Last updated on May 2018

Prospective Multicenter Evaluation of the MycoGenie Kit for the Diagnosis of Invasive Aspergillosis

Brief description of study

The purpose of this study is to evaluate the performances of the real-time PCR ADEMTECH kit of DNA extraction and detection of Aspergillus fumigatus in serum samples in patients at high-risk for invasive aspergillosis (IA). DNA detection will be associated with detection of TR34/L98H mutations in cyp51A gene, which confer azole resistance.

Detailed Study Description

Accurate diagnosis of invasive pulmonary aspergillosis (IPA) in patients at high risk of invasive fungal infection remains challenging due to difficulties in differentiating IPA from pulmonary infections caused by other molds or bacteria on clinical and radiological grounds. Therefore, culture-based microbiological diagnosis is of primary importance but requires semi-invasive or invasive procedures, such as bronchoalveolar Lavage (BAL) or computed-tomography (CT)-guided needle biopsy.

Alternate diagnostic methods include the detection of biomarkers, such as fungal antigens (Aspergillus galactomannan [GM]) or DNA released by Aspergillus hyphae in host tissues. These biomarkers are well recognized as early IPA predictors Recently, several clinical evaluations to detect Aspergillus DNA, either in respiratory or in blood-based samples, have clearly shown the diagnostic value of this biomarker. In addition, methodological recommendations have been established for PCR protocols, and different standardized Aspergillus quantitative PCR (qPCR) kits have been commercialized. These recent advances show that PCR is now mature for routine use in clinical settings.

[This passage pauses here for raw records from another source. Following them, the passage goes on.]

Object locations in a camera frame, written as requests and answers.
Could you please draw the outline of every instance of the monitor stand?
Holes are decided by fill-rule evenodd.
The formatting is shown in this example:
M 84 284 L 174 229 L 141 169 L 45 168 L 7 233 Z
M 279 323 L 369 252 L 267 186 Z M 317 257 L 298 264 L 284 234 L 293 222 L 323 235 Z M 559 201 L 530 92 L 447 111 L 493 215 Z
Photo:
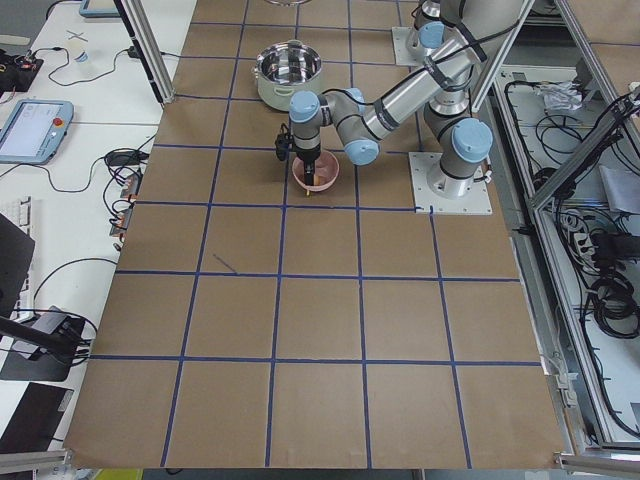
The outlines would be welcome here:
M 81 338 L 84 330 L 84 319 L 67 317 L 66 321 L 69 324 L 69 329 L 78 334 L 77 338 Z M 53 333 L 52 336 L 68 340 L 68 337 L 60 333 Z M 75 346 L 70 346 L 70 351 L 75 352 L 76 348 L 77 343 Z M 0 380 L 63 382 L 69 376 L 69 370 L 71 369 L 71 365 L 65 364 L 64 360 L 48 354 L 40 355 L 35 360 L 28 360 L 19 353 L 9 352 L 2 370 L 0 370 Z

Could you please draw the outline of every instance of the power adapter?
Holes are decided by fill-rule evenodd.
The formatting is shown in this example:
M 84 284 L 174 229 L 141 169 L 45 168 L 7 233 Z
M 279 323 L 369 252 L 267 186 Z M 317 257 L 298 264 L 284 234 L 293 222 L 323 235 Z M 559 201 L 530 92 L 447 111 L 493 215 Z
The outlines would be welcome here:
M 104 156 L 105 163 L 110 167 L 125 167 L 130 165 L 139 165 L 142 160 L 149 158 L 148 153 L 131 148 L 120 148 L 111 150 Z

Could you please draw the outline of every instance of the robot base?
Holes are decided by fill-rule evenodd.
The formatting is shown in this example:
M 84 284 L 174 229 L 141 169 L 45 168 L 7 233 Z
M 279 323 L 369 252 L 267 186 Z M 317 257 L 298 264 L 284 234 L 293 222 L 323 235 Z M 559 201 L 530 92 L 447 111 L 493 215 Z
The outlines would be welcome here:
M 485 182 L 472 184 L 469 193 L 458 200 L 443 198 L 431 190 L 427 184 L 427 172 L 440 161 L 440 155 L 430 152 L 409 153 L 416 213 L 429 213 L 433 209 L 433 213 L 440 215 L 491 215 L 493 210 Z M 481 176 L 482 169 L 478 167 L 476 177 Z
M 407 49 L 407 38 L 413 27 L 392 27 L 391 38 L 393 38 L 393 51 L 396 54 L 396 65 L 415 67 L 422 65 L 423 55 Z

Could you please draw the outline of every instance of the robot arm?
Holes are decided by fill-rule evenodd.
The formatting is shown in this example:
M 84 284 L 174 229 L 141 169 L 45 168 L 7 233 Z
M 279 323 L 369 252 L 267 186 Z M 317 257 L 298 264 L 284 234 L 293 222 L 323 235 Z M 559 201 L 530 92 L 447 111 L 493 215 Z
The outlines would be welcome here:
M 425 119 L 445 150 L 443 161 L 451 163 L 443 170 L 453 178 L 469 171 L 472 176 L 476 164 L 488 153 L 491 140 L 487 147 L 487 131 L 489 138 L 491 132 L 483 124 L 484 129 L 475 125 L 477 120 L 466 119 L 474 126 L 468 124 L 459 134 L 469 138 L 456 139 L 450 127 L 465 120 L 462 112 L 466 112 L 465 89 L 472 66 L 497 51 L 503 36 L 517 25 L 522 3 L 523 0 L 442 0 L 440 15 L 447 27 L 442 45 L 425 59 L 422 68 L 373 103 L 365 103 L 357 89 L 294 95 L 289 112 L 292 143 L 305 165 L 305 184 L 313 185 L 322 127 L 333 125 L 349 159 L 356 165 L 366 165 L 377 157 L 378 142 L 425 105 Z M 427 28 L 430 25 L 438 28 L 435 22 Z M 473 165 L 463 168 L 465 163 Z

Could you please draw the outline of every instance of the metal pot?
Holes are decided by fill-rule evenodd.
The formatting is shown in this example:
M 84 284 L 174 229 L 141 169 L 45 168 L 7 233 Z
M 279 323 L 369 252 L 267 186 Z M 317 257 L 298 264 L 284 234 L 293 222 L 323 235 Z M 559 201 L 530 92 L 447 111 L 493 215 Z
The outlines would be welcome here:
M 276 43 L 258 55 L 253 69 L 260 98 L 270 107 L 289 111 L 294 93 L 322 91 L 322 60 L 298 40 Z

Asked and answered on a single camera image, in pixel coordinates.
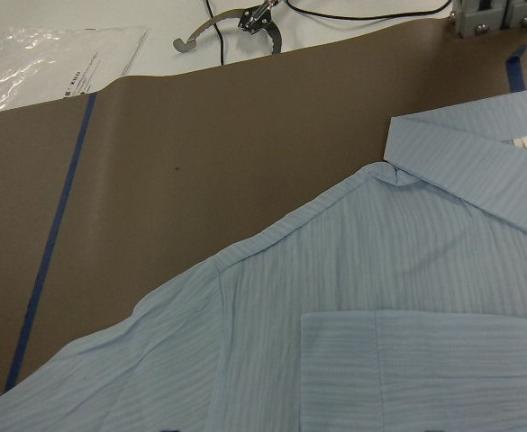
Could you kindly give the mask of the light blue button shirt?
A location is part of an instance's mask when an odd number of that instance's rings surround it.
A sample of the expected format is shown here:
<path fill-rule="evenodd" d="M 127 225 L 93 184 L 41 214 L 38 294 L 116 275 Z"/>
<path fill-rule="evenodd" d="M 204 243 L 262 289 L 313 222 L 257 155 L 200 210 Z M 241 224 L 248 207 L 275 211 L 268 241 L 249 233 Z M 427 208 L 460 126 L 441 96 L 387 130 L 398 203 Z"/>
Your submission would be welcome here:
<path fill-rule="evenodd" d="M 527 90 L 382 161 L 0 397 L 0 431 L 527 431 Z"/>

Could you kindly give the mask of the clear plastic bag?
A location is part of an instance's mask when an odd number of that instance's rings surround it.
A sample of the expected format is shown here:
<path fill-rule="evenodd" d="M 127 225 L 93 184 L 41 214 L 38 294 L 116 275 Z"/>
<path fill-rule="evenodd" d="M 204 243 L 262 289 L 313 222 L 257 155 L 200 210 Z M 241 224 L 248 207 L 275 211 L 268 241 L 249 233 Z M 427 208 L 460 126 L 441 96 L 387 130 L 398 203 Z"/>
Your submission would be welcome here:
<path fill-rule="evenodd" d="M 144 27 L 21 28 L 0 40 L 0 112 L 91 94 L 127 75 Z"/>

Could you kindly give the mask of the grey aluminium frame post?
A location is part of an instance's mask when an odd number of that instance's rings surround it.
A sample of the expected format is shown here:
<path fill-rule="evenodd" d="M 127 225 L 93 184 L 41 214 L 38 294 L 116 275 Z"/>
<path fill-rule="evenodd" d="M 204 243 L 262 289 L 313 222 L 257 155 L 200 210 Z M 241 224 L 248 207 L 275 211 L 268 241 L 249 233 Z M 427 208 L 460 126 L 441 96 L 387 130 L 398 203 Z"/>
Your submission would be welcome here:
<path fill-rule="evenodd" d="M 450 21 L 461 38 L 527 29 L 527 0 L 454 1 Z"/>

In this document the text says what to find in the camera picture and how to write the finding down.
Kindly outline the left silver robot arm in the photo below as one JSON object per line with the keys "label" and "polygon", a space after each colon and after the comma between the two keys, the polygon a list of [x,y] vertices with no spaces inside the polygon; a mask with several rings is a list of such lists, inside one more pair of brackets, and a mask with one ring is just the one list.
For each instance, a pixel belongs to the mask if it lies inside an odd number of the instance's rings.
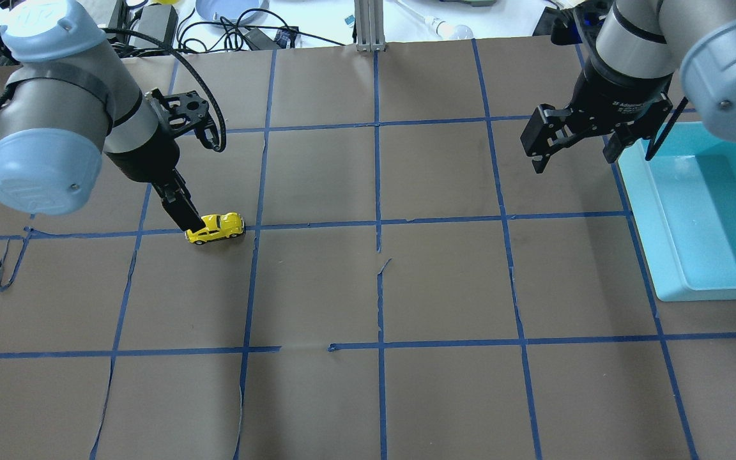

Another issue is the emergence of aspergillosis due to azole-resistant isolates. Acquired azole resistance in A. fumigatus has been reported since 1997 and has emerged in many countries, particularly in Europe, as well as on other continents. In some instances, acquired resistance may be driven by antifungal selection in patients receiving long-term therapy. Nevertheless, it seems that many azole-resistant strains originated in the environment due to selection by azole fungicides used in agriculture. Azole resistance in A. fumigatus is associated mainly with mutations in the cyp51A gene, and among several mutations described, the most frequent is the mutation comprising a 34-bp tandem repeat (TR34) and the L98H alteration. Since azoles are the recommended first-line treatment for IPA, the emergence of azole resistance is worrisome and has been shown to be associated with an increased rate of clinical failure. For these reasons, routine antifungal susceptibility testing of clinical isolates has been recommended recently. Nevertheless, isolates are not always retrieved in culture, particularly for patients with hematological malignancies. Therefore, molecular detection of resistance may be a major advance for the management of patients with invasive aspergillosis.

The aim of this study will be to validate the new MycoGENIE A. fumigatus real-time PCR kit and to evaluate its performance on clinical samples for the detection of A. fumigatus and its azole resistance. This multiplex assay detects DNA from the A. fumigatus species complex by targeting the multicopy 28S rRNA gene and specific TR34 and L98H mutations in the single-copy number cyp51A gene of A. fumigatus.

The study will be performed in hematological patients with high-risk of developping IA during the course of chemotherapy. In these patients, bi-weekly detection of GM is routinely performed in all centers in France. The PCR will be performed on the samples used for GM detection. DNA will be extracted according to the manufacturer's protocol, using the MycoGENIE kit for AutoMag solution. Real-time PCR for the detection of A. fumigatus DNA will be performed using the MycoGENIE A. fumigatus real-time PCR kit (Ademtech, Pessac, France).

AI will be defined as proven or probable aspergillosis, according to EORTC criteria.

For each patient, clinical data will be collected in each center. These data include: EORTC classification, type and duration of antifungal treatments, results of GM tests, results of mycological cultures, and results of PCR tests (positivity and Ct values). For each patient a case report form (CRF) will be filled and transfered to the investigating center for analysis. Sensitivity, specificity, PPV and NPV of the PCR test will be calculated.